Exercise 3.12: Path Weighting Function

State transition diagram after modifications

(1)  From the adjacent graph, one can see that proposed solutions 1, 3, 4, and 5 are correct:

• The state $S_0$ must be split into a start state $S_0$ and a final state ${S_0}'$.
• The reason for this is that for the following calculation of the path weighting enumerator function $T(X, \, U)$ all transitions from $S_0$ to $S_0$ must be excluded.
• Each code symbol $x ∈ \{0, \, 1\}$ is represented by $X^x$, where $X$ is a dummy variable with respect to the output sequence: $x = 0 \ \Rightarrow \ X^0 = 1, \ x = 1 \ \Rightarrow \ X^1 = X. $ It further follows $(00) \ \Rightarrow \ 1, \ (01) \ \Rightarrow \ X, \ (10) \ \Rightarrow \ X, \ (11) \ \Rightarrow \ X^2$.
• For a blue transition in the original diagram – this represents $u_i = 1$ – add the factor $U$ in the modified diagram.

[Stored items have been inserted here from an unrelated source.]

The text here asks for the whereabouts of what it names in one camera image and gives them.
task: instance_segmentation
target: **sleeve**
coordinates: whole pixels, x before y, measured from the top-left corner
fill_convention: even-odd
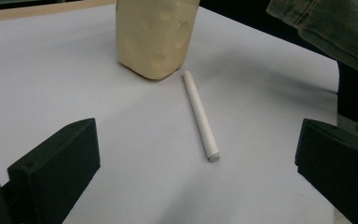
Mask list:
[[[267,13],[332,58],[358,70],[358,0],[271,0]]]

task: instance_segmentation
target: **wooden strip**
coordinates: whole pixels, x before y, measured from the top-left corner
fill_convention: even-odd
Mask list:
[[[0,21],[12,20],[24,17],[33,17],[59,13],[70,10],[77,10],[87,7],[99,7],[115,4],[117,0],[83,0],[68,3],[58,3],[36,7],[19,7],[0,10]]]

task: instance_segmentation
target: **white table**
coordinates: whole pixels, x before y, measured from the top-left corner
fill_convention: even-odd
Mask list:
[[[115,6],[0,21],[0,184],[61,127],[96,118],[102,168],[65,224],[331,224],[333,206],[294,161],[303,118],[336,123],[337,80],[334,61],[203,8],[185,64],[161,81],[117,63]]]

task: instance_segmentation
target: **denim fabric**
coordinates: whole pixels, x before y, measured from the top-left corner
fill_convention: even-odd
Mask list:
[[[358,70],[358,0],[271,0],[267,13],[326,54]]]

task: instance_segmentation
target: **white chalk stick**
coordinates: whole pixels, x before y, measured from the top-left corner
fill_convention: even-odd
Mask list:
[[[197,123],[199,125],[206,155],[208,156],[209,161],[218,161],[220,159],[219,149],[217,147],[216,140],[214,139],[211,125],[206,117],[205,109],[202,105],[196,83],[194,82],[193,76],[188,71],[185,71],[183,78],[185,80],[188,96],[190,98],[191,105],[193,106]]]

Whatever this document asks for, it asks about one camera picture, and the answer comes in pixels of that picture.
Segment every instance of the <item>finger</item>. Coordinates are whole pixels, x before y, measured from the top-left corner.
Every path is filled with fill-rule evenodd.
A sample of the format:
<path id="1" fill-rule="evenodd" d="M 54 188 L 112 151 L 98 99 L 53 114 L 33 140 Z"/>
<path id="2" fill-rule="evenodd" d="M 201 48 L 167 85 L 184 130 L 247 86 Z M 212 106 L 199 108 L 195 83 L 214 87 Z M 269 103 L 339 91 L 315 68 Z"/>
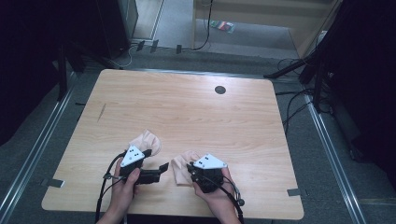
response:
<path id="1" fill-rule="evenodd" d="M 119 158 L 117 160 L 117 164 L 116 164 L 116 168 L 114 169 L 114 176 L 120 176 L 120 166 L 121 166 L 121 162 L 122 162 L 123 157 Z M 118 180 L 113 178 L 112 182 L 113 184 L 116 183 Z"/>
<path id="2" fill-rule="evenodd" d="M 116 169 L 114 170 L 114 176 L 119 176 L 120 175 L 120 167 L 121 167 L 122 160 L 123 160 L 123 157 L 121 157 L 121 158 L 119 158 L 117 160 Z"/>
<path id="3" fill-rule="evenodd" d="M 228 169 L 228 167 L 224 167 L 221 169 L 222 174 L 229 178 L 231 181 L 233 181 L 233 179 L 231 178 L 231 174 L 230 174 L 230 170 Z"/>
<path id="4" fill-rule="evenodd" d="M 197 184 L 197 183 L 195 183 L 195 182 L 192 182 L 192 186 L 194 187 L 194 189 L 195 189 L 195 194 L 197 195 L 197 196 L 203 196 L 204 195 L 204 193 L 202 192 L 202 190 L 201 190 L 201 188 L 199 187 L 199 185 Z"/>
<path id="5" fill-rule="evenodd" d="M 133 186 L 134 186 L 134 183 L 139 178 L 139 175 L 140 175 L 140 169 L 139 168 L 134 168 L 134 170 L 129 174 L 125 185 L 127 185 L 128 188 L 132 189 Z"/>

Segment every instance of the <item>human hand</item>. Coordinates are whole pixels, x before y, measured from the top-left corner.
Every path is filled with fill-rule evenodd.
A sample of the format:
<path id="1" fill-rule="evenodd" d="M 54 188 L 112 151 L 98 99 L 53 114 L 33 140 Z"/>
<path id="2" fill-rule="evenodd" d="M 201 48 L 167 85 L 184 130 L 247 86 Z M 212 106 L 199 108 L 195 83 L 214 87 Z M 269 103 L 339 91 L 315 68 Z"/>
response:
<path id="1" fill-rule="evenodd" d="M 221 172 L 233 182 L 228 168 L 222 168 Z M 225 179 L 222 187 L 233 195 L 233 186 L 228 182 L 228 179 Z M 192 184 L 195 188 L 195 194 L 206 201 L 210 211 L 222 224 L 240 224 L 234 205 L 225 192 L 221 189 L 216 189 L 211 193 L 203 193 L 197 183 L 193 182 Z"/>
<path id="2" fill-rule="evenodd" d="M 116 170 L 114 171 L 114 176 L 120 175 L 120 164 L 122 158 L 117 161 Z M 132 199 L 134 198 L 134 183 L 137 178 L 139 178 L 140 169 L 135 168 L 128 176 L 128 179 L 124 183 L 122 180 L 115 184 L 117 179 L 113 179 L 113 187 L 111 189 L 111 201 L 110 206 L 103 217 L 97 223 L 101 224 L 118 224 L 122 218 L 128 212 L 128 208 L 131 205 Z"/>

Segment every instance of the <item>wooden table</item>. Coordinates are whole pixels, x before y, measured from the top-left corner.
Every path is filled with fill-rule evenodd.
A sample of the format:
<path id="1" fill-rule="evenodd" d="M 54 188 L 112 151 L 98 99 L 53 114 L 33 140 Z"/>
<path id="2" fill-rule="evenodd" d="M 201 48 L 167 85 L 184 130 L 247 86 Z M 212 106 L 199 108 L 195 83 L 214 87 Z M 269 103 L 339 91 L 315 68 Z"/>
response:
<path id="1" fill-rule="evenodd" d="M 215 93 L 217 86 L 226 92 Z M 187 150 L 211 153 L 228 163 L 245 217 L 303 217 L 300 196 L 287 193 L 298 187 L 270 81 L 120 70 L 99 76 L 54 176 L 64 186 L 48 188 L 43 208 L 94 211 L 108 165 L 146 129 L 163 147 L 144 168 L 157 169 Z M 176 185 L 171 167 L 160 183 L 140 187 L 129 212 L 212 216 L 192 187 Z"/>
<path id="2" fill-rule="evenodd" d="M 342 0 L 214 0 L 211 20 L 288 27 L 291 40 L 300 58 L 303 58 L 316 45 L 316 38 L 321 31 L 329 29 L 341 2 Z M 193 48 L 196 19 L 207 20 L 209 7 L 210 0 L 194 0 L 191 35 Z"/>

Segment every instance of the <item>beige glove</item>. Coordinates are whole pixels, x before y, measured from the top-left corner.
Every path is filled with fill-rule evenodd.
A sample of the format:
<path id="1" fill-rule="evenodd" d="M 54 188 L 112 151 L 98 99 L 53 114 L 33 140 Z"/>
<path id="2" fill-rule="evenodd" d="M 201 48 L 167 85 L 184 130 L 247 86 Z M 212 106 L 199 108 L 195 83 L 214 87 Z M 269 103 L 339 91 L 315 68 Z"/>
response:
<path id="1" fill-rule="evenodd" d="M 161 140 L 149 130 L 145 130 L 136 139 L 129 143 L 130 146 L 136 146 L 140 151 L 152 149 L 151 156 L 157 155 L 161 150 Z"/>
<path id="2" fill-rule="evenodd" d="M 171 160 L 171 166 L 178 186 L 192 186 L 191 174 L 187 170 L 187 164 L 190 161 L 198 161 L 200 158 L 195 151 L 186 151 Z"/>

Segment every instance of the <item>black fabric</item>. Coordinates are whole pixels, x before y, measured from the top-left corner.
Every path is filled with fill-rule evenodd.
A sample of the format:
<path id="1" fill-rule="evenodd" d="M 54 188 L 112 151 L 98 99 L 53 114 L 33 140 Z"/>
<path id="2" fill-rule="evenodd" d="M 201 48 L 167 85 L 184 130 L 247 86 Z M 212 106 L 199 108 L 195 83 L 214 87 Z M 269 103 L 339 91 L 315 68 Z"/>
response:
<path id="1" fill-rule="evenodd" d="M 353 10 L 325 52 L 329 84 L 360 131 L 348 141 L 387 172 L 396 188 L 396 4 L 350 3 Z M 352 135 L 348 127 L 343 131 Z"/>
<path id="2" fill-rule="evenodd" d="M 4 2 L 1 7 L 0 49 L 0 146 L 17 131 L 58 80 L 50 53 L 42 48 L 29 22 L 18 9 Z"/>

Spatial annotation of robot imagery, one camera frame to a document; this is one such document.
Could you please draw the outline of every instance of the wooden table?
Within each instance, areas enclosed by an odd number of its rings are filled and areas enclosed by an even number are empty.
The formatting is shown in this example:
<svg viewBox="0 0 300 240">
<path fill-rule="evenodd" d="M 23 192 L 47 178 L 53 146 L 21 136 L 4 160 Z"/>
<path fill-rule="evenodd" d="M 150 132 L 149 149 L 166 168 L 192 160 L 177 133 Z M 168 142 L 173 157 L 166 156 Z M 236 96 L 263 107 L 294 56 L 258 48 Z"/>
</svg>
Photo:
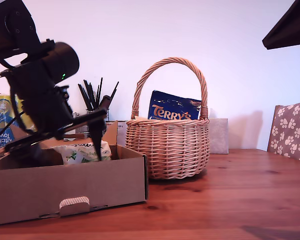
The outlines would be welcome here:
<svg viewBox="0 0 300 240">
<path fill-rule="evenodd" d="M 300 161 L 211 155 L 207 173 L 156 180 L 147 203 L 0 225 L 0 240 L 300 240 Z"/>
</svg>

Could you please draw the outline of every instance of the pen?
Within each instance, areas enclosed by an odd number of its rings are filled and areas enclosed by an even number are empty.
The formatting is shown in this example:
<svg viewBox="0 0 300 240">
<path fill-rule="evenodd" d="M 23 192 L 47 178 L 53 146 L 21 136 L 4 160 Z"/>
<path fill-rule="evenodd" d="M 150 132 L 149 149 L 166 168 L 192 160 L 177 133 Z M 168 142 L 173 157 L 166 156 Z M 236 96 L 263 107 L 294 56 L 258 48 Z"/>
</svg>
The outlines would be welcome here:
<svg viewBox="0 0 300 240">
<path fill-rule="evenodd" d="M 85 90 L 83 89 L 83 87 L 81 86 L 81 84 L 78 83 L 78 86 L 79 86 L 81 95 L 82 95 L 82 97 L 83 97 L 83 100 L 84 100 L 86 109 L 87 109 L 88 111 L 92 111 L 93 109 L 92 109 L 91 104 L 90 104 L 90 102 L 89 102 L 89 100 L 88 100 L 88 96 L 87 96 Z"/>
</svg>

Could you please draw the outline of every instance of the kitchen towel package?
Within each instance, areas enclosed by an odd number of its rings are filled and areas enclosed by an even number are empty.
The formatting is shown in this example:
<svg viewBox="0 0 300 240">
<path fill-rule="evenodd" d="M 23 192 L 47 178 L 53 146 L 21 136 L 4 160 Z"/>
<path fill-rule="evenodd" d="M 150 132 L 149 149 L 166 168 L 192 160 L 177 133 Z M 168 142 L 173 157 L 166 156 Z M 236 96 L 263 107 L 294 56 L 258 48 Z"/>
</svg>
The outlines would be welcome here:
<svg viewBox="0 0 300 240">
<path fill-rule="evenodd" d="M 18 111 L 22 111 L 21 103 L 17 99 L 16 104 L 18 107 Z M 15 117 L 15 114 L 12 109 L 11 105 L 11 100 L 9 95 L 2 95 L 0 94 L 0 131 Z M 21 116 L 22 120 L 24 121 L 25 125 L 28 128 L 34 129 L 34 125 L 27 115 L 22 115 Z M 10 128 L 5 130 L 1 135 L 0 135 L 0 148 L 4 147 L 7 145 L 7 143 L 12 142 L 14 140 L 14 135 L 11 131 Z"/>
<path fill-rule="evenodd" d="M 100 161 L 93 142 L 52 147 L 61 154 L 63 164 L 81 164 Z M 101 161 L 111 160 L 111 150 L 106 141 L 101 141 Z"/>
<path fill-rule="evenodd" d="M 183 98 L 154 90 L 151 95 L 148 119 L 197 120 L 201 101 Z"/>
</svg>

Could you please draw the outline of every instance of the terry's chocolate bag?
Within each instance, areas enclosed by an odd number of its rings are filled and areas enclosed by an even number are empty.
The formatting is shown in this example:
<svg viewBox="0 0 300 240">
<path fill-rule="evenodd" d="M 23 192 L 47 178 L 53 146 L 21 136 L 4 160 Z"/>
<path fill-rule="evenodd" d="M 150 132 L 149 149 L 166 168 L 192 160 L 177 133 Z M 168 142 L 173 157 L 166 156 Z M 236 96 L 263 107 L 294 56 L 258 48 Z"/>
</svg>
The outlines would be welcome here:
<svg viewBox="0 0 300 240">
<path fill-rule="evenodd" d="M 196 120 L 199 116 L 200 107 L 200 100 L 154 90 L 151 95 L 148 119 Z"/>
</svg>

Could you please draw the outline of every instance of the box flap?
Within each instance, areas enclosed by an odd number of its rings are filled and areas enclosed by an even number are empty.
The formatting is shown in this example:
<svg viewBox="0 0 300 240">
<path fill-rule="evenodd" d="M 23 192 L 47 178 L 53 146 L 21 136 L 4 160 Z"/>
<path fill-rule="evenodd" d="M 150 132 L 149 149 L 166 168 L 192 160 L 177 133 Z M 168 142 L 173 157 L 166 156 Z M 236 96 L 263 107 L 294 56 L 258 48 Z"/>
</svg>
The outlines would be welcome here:
<svg viewBox="0 0 300 240">
<path fill-rule="evenodd" d="M 117 135 L 118 135 L 118 121 L 115 121 L 113 124 L 107 127 L 107 130 L 103 135 L 102 140 L 108 142 L 109 145 L 116 145 Z"/>
</svg>

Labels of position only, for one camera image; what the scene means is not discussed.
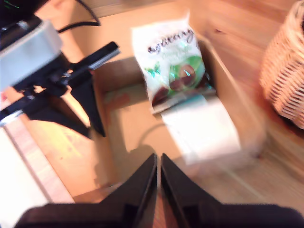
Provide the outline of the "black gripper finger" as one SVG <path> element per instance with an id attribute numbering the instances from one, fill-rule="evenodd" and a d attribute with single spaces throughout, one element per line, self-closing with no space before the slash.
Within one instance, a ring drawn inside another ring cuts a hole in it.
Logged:
<path id="1" fill-rule="evenodd" d="M 161 156 L 161 185 L 180 228 L 217 228 L 220 202 L 194 183 L 166 154 Z"/>
<path id="2" fill-rule="evenodd" d="M 151 154 L 135 173 L 101 201 L 102 228 L 136 228 L 157 181 L 157 156 Z"/>

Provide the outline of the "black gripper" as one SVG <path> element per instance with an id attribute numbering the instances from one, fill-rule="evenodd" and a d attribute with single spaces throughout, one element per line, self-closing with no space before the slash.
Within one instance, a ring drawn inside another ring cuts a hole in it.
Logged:
<path id="1" fill-rule="evenodd" d="M 29 76 L 12 84 L 23 97 L 1 110 L 0 124 L 4 126 L 25 114 L 30 120 L 57 123 L 89 138 L 89 128 L 62 98 L 70 88 L 71 95 L 89 117 L 91 126 L 106 137 L 97 109 L 91 72 L 118 54 L 115 42 L 108 43 L 77 63 L 69 62 L 60 53 Z"/>

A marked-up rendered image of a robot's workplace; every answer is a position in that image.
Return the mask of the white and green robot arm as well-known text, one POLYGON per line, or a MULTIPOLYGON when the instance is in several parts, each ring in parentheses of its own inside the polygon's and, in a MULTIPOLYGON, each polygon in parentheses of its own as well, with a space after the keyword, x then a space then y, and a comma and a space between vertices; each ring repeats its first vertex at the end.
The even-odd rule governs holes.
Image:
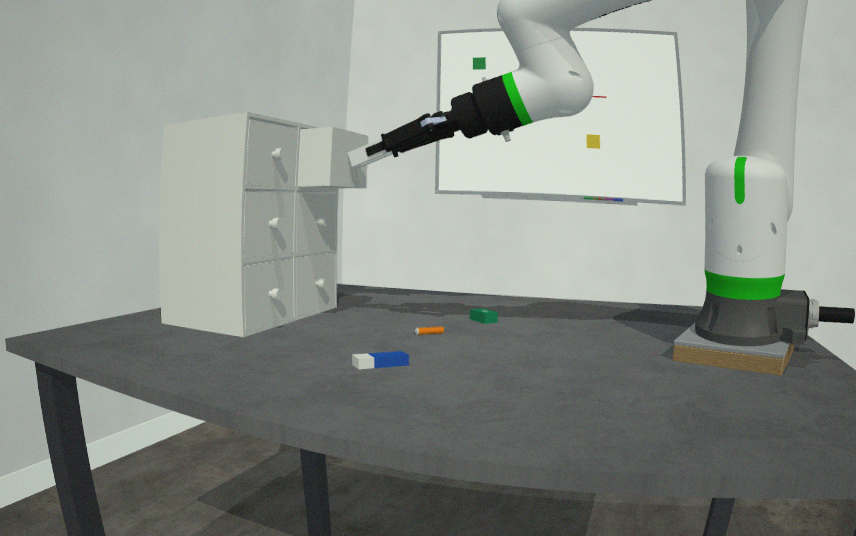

(2)  Richtig sind die Lösungsvorschläge 2 und 3:

• The reduced diagram is a "ring" according to the listing in the "Theory section". It follows:

$$T_{\rm enh}(X, U) = \frac{A(X, U) \cdot B(X, U)}{1- C(X, U)} \hspace{0.05cm}.$$

• With $A(X, \, U) = UX^2, \ B(X, \, U) = X, \ C(X, \, U) = UX$ one obtains with the given series expansion:

$$T_{\rm enh}(X, U) = \frac{U \hspace{0.05cm} X^3}{1- U \hspace{0.05cm} X} = U \hspace{0.05cm} X^3 \cdot \left [ 1 + (U \hspace{0.05cm} X) + (U \hspace{0.05cm} X)^2 +\text{...} \hspace{0.10cm} \right ] \hspace{0.05cm}.$$

(3)  One gets from the extended path weighting enumerator function to $T(X)$ by setting the formal parameter $U = 1$. So both proposed solutions are correct.

(4)  The free distance $d_{\rm F}$ can be read from the path weighting enumerator function $T(X)$ as the lowest exponent of the dummy variable $X$   ⇒   $d_{\rm F} \ \underline{= 3}$.